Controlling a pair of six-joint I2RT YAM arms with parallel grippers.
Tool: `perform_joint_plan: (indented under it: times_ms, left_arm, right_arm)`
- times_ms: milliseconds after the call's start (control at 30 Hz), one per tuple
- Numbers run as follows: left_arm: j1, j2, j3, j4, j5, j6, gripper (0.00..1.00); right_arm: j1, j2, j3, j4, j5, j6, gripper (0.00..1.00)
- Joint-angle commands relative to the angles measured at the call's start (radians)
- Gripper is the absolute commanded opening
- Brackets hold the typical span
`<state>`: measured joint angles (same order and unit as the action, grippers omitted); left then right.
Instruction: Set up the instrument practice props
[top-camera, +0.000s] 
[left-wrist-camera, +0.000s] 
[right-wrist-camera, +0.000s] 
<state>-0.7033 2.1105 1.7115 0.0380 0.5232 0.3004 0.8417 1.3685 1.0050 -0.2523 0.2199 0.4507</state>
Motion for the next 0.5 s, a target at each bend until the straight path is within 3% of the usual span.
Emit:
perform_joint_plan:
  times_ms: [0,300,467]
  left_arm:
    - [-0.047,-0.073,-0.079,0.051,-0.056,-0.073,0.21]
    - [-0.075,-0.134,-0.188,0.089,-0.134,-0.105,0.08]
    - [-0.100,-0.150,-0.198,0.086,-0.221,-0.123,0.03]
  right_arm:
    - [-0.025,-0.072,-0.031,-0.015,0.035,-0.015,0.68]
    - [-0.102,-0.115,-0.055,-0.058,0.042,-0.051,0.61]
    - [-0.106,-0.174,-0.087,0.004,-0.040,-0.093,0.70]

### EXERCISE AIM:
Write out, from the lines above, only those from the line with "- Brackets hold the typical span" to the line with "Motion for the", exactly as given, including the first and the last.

### WRITTEN ANSWER:
- Brackets hold the typical span
`<state>`: measured joint angles (same order and unit as the action, grippers omitted); left then right.
Instruction: Set up the instrument practice props
[top-camera, +0.000s] 
[left-wrist-camera, +0.000s] 
[right-wrist-camera, +0.000s] 
<state>-0.7033 2.1105 1.7115 0.0380 0.5232 0.3004 0.8417 1.3685 1.0050 -0.2523 0.2199 0.4507</state>
Motion for the next 0.5 s, a target at each bend until the straight path is within 3% of the usual span.

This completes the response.